Maerion had been coming to the Lower Salon for three years when he entered one sunny day soon after his twentieth birthday. He was not likely to become a voluntary eunuch, nor was his friend Hugo. Both were known for their joyful enjoyment of all that life sent their way, and it was not unusual for the Goddess to receive petitions at nightfall from hopeful but as-yet flat-chested girls that one or the other of the boys might remain in the bud until such fortunate moment as they themselves would burst out of their long childhood into the full glories of womanliness.
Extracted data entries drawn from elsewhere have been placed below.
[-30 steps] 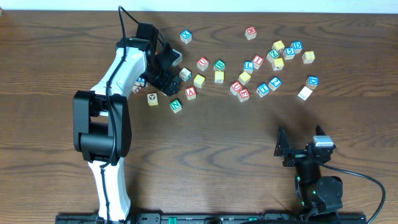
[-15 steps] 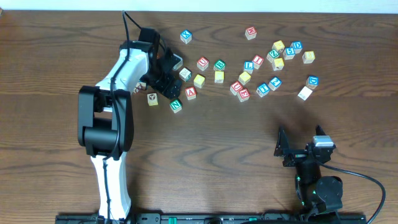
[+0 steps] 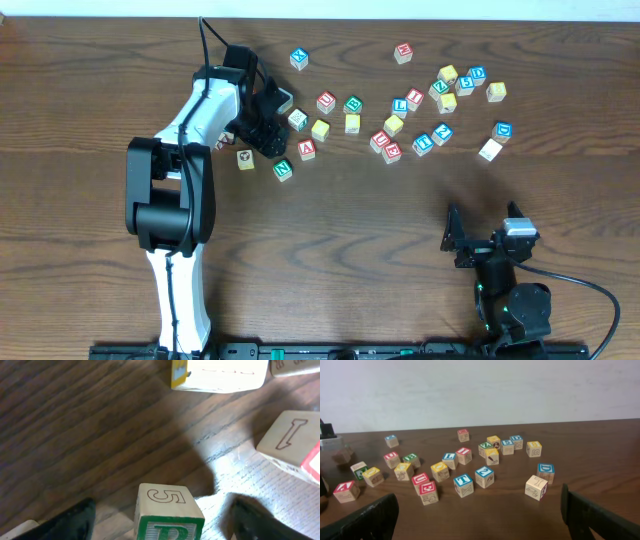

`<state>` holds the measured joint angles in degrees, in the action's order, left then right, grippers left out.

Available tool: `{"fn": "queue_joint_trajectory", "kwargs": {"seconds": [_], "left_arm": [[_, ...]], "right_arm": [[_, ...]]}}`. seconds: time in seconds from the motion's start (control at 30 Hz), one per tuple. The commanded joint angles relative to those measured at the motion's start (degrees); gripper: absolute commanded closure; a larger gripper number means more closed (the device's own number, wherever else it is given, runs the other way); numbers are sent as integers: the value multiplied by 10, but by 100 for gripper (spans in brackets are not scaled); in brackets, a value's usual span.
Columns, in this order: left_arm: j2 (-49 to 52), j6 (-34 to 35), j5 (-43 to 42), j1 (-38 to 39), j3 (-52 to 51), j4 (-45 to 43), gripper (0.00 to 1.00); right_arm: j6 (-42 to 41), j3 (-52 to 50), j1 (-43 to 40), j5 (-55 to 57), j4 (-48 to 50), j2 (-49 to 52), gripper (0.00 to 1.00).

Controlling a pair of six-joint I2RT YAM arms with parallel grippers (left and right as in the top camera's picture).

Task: Spell out ROBOT
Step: 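Lower the left gripper and close it on the green R block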

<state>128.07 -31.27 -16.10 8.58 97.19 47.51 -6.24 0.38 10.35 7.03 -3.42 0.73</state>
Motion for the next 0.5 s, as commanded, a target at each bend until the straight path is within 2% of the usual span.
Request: {"fn": "queue_joint_trajectory", "kwargs": {"seconds": [0.0,0.2,0.33,0.47], "left_arm": [[8,-2,8,-1,-4,1,25],[8,-2,8,-1,-4,-1,41],[8,-2,8,-1,-4,-2,57],[8,-2,8,-1,-4,-2,68]], "right_arm": [[7,-1,-3,-1,-2,0,1],[7,-1,-3,-1,-2,0,1],[7,-1,-3,-1,-2,0,1],[7,-1,-3,-1,-2,0,1]]}}
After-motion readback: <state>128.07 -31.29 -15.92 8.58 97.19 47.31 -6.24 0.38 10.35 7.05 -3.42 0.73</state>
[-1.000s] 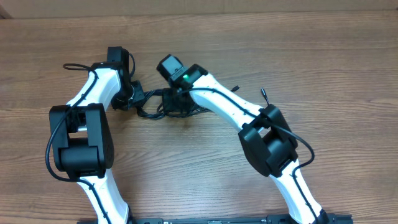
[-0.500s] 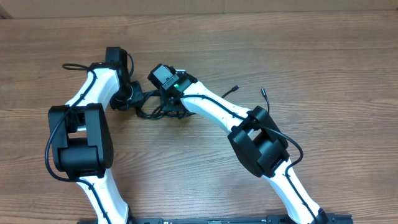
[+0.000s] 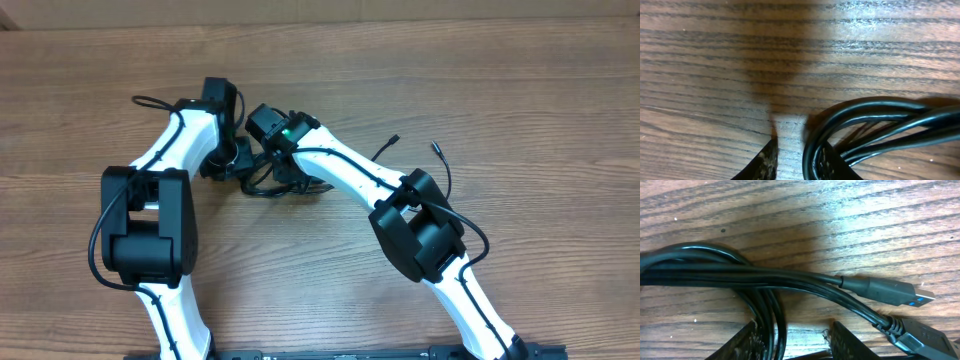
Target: Untangle cables
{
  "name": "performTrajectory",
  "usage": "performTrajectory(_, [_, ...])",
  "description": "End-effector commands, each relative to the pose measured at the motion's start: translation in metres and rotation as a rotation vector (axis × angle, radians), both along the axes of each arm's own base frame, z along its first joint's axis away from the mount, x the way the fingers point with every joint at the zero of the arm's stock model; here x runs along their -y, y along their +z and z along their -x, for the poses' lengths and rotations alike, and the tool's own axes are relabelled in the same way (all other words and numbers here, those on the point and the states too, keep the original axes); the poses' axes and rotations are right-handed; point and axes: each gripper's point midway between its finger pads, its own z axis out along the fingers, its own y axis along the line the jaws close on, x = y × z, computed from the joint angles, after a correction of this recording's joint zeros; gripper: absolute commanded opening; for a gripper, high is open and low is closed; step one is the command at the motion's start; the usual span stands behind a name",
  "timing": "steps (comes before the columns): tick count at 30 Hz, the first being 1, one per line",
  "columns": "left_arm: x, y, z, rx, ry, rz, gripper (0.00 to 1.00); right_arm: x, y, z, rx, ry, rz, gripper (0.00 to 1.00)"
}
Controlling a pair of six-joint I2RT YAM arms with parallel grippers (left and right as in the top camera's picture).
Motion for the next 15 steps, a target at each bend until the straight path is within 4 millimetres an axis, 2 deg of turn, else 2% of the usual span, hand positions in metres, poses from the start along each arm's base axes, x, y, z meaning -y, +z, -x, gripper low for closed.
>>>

Lately, Maerion and Hugo had been engaged in a delightful series of public debates (about the old myth that the city’s Wells had been planted by a Star in the shape of some famous constellation) with two willowy girls just their age. These girls, Perspice and Cyrulla by name, had only recently revealed their developing powers of wit and delivery, and while the boys may have been winning the debates in terms of pure reason, the girls were by far the favorites of all audiences. Even the Upper Crowd leaned down from their balconies to hear the entertaining repartee between the two teams. (Bets were being made as to which girl would marry which boy.)
As yet unconcerned about that question, the four sat this day about a table, engaging in friendly talk after the most recent debate. Maerion raised a toast to the Goddess, and Hugo to her worthy followers (the Goddess was known for her debating abilities) and both girls returned the compliments with fresh, uninhibited gazes.
Then in an odd moment, Maerion turned his head toward the doorway and became silent, gazing at a shaft of sunlight illuminating the mosaic floor. His three friends, in sympathy to his change of mood, fell silent as well.